Robohub.org
 

How friendly is your AI? It depends on the rewards

circuit_board_brain_neural_AI_machine_learning_DeepMind_Pong_Cooperation_competition

Two years after the small London-based startup DeepMind published their pioneering work on “Playing Atari with Deep Reinforcement Learning”, they have become one of the leaders in the chase for Artificial General Intelligence. In short, their AI learns to play video games based only on the pixel values from the screen and the reward signal. The task is quite complicated because the system has to learn to recognize objects on the screen and figure out what the goal of the game is all by itself. A more thorough peek inside their technology can be found in our previous RoboHub article. In 2015 DeepMind made their source code available online, allowing anyone to implement and explore new scenarios for Deep Reinforcement Learning – the algorithm that combines deep neural networks and reinforcement learning to guide the actions of an AI agent.

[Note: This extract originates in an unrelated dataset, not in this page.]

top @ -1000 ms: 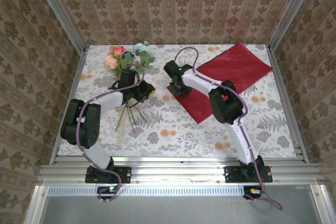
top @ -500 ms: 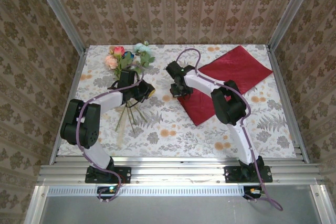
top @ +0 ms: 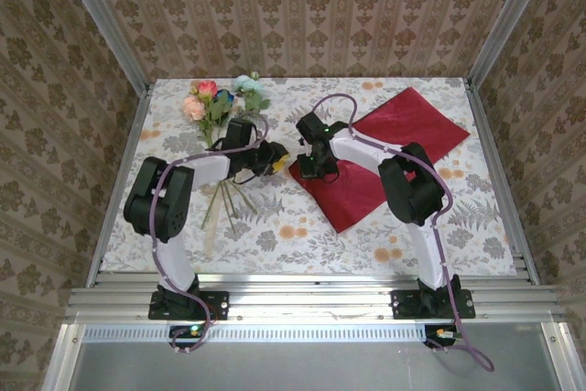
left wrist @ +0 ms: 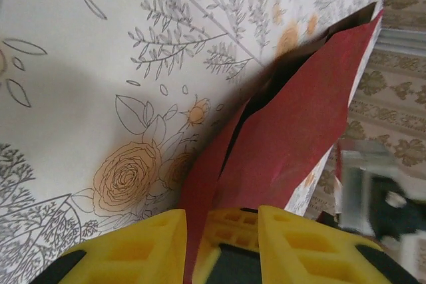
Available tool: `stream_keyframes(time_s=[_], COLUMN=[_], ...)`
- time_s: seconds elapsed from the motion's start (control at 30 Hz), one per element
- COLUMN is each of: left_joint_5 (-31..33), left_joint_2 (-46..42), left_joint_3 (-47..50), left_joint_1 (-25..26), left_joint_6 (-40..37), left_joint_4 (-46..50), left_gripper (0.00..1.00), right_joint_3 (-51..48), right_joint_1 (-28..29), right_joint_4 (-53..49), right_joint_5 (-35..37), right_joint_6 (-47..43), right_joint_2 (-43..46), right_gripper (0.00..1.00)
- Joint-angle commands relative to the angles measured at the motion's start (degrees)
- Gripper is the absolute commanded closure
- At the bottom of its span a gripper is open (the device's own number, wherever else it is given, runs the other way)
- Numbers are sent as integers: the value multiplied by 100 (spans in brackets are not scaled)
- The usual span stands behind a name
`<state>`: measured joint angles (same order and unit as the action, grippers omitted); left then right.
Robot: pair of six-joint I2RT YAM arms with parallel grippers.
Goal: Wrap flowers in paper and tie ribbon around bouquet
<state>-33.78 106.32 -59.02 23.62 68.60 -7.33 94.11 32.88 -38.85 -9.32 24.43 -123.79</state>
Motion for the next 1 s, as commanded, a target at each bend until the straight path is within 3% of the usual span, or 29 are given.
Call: stream_keyframes(time_s=[0.0, 0.2, 0.33, 0.73, 0.9, 0.97], left_joint_5=[-223, -252, -249, -182, -156, -116], left_joint_2=[94, 167, 205, 292, 328, 319], left_joint_3=[-115, -54, -38, -144, -164, -162], left_joint_1=[51, 64, 65, 112, 127, 128], left_joint_6=[-28, -137, -154, -437, -452, -451], left_joint_4=[-5, 31, 21, 391, 399, 411], left_gripper=[65, 72, 82, 80, 87, 95], right_joint_3=[-103, -158, -171, -239, -268, -277], right_joint_1=[-1, -2, -1, -1, -1, -2], right_joint_4=[116, 164, 202, 250, 272, 275], right_joint_5=[-306, -349, -376, -439, -456, -456], right_joint_6=[38, 72, 89, 117, 116, 128], right_joint_2=[219, 251, 252, 294, 311, 318], right_gripper=[98, 98, 98, 98, 98, 98])
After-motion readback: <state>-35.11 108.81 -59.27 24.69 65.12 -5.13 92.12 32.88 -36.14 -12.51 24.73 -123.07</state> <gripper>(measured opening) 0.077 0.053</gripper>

In our research group we decided to study what happens when multiple AI agents are learning in the same environment. Multiagent systems are interesting because they allow a task to be distributed among several autonomous interacting agents, similar to when a goal is to be achieved by a team of people but without any boss or captain saying what each person should do. While the decentralized nature of multi-agent systems makes them robust, flexible and easily maintained, challenges emerge in any collaboration or competition between independent agents.

There are no guarantees that Deep Reinforcement Learning algorithms can provide meaningful results when two or more autonomous agents share an environment. The goal of an agent in a reinforcement learning system is to find a strategy (policy) that yields the most rewards possible. This comes down to learning which actions are the best in each situation. For a single agent in an unchanging environment the best action in a given situation is always the same. With more than one learning agent in the same environment, however, the world is in a constant state of change. Whenever one of the agents learns something new, the other agents must adapt to this new reality and change their behaviour accordingly. When they do so, the first agent must again change itself to adapt. This means the strategies may be in constant evolution, and it is not clear whether it’s even possible to define what the “best” strategy might be.

cooperative

To study such scenarios, we modified DeepMind’s framework to allow two agents to share an environment and learn to either compete or collaborate. In our experiments we focused on the behaviour of the agents in well-known Pong game environment. First, we asked two AI agents to play the game against each other. Later, we changed how we rewarded the agents to promote collaboration instead of competition. We also explored the behaviour with rewarding schemes lying between competition and collaboration. To compare the emerging strategies we collected descriptions of their behaviour (e.g. how many times the players touch the ball before it goes out of play, how long they wait before serving the ball, etc …).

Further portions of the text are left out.